Lo que encontré no fue ni gnomo ni dragón, sino una rosa de pétalos blancos y negros.
Hermosa. Preciosa. Como si alguien la hubiese pintado con pinceles de sueños.
De pronto, escuché un “¡Ay!”. —¿Perdona? —pregunté, atónito.
La voz venía de la flor. —¿A ti te llaman jardinero? —me respondió.
Me quedé confundido. No era ajeno a la existencia de seres extraordinarios: alguna vez había cruzado palabra con brujos importantes. Pero jamás tuve talento mágico. Ni siquiera llegué a sacarme la licencia de transporte de conjuros: requería cierta habilidad y yo, por vergüenza, abandoné. Prefería andar cada día por la ladera de la montaña. Y, la verdad, no me disgustaba. Saludaba a Juan el panadero y olía su pan recién hecho, disfrutaba de los pequeños placeres como leer un libro. Muchos dirían que perdía el tiempo, yo pensaba que lo aprovechaba.
—¿Estás bien? —volvió a preguntarme la rosa.
Salí de mi estupor. —Pero tú… ¿qué eres?
La flor, con un tono burlón, contestó: —¿Es que no lo ves? Soy una rosa. ¿Acaso no sabes lo que es una rosa?
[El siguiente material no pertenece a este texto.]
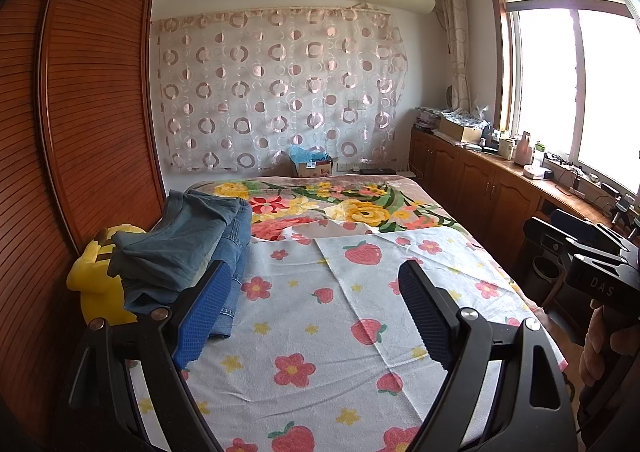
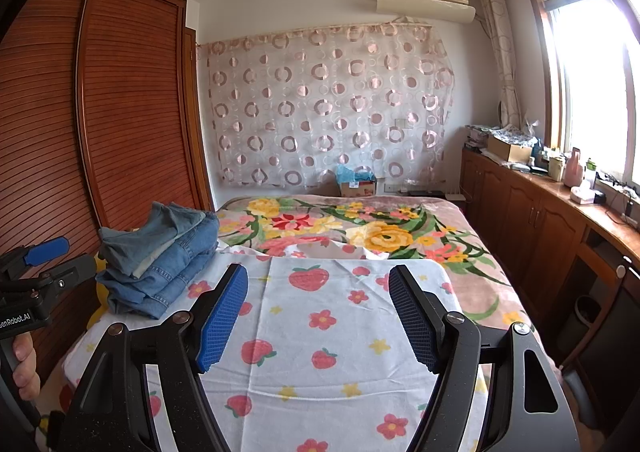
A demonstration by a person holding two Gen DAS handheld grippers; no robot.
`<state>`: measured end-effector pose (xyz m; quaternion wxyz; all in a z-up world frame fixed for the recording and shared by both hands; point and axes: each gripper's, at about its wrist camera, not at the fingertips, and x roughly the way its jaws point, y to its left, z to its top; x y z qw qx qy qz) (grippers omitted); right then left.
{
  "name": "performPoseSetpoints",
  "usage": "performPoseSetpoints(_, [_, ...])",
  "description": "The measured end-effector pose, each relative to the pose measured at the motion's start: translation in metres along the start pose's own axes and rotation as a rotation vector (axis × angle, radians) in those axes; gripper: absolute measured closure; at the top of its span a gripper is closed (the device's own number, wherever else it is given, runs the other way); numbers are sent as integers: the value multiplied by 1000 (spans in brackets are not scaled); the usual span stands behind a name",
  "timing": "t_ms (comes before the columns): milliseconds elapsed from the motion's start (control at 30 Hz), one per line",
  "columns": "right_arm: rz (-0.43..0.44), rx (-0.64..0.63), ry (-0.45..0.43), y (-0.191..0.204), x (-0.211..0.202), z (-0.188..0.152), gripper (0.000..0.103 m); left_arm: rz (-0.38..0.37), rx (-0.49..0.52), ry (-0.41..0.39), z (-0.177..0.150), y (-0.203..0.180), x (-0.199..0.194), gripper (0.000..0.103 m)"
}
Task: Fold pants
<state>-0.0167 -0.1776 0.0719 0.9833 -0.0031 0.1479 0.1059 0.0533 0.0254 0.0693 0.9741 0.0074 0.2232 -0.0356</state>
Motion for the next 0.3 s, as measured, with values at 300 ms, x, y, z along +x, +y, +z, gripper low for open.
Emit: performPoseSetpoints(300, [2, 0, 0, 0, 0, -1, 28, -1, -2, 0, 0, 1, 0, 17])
He vivido décadas en distintas realidades. Quizá en esta fábula me llaméis de otra forma.
—Bueno… normalmente las rosas no hablan —dije, intentando razonar. Le conté lo que había oído de un castillo en Francia, maldito, donde los sirvientes fueron convertidos en objetos. Porque aquí, lo que se considera normalidad o fantasía… la barrera es muy fina.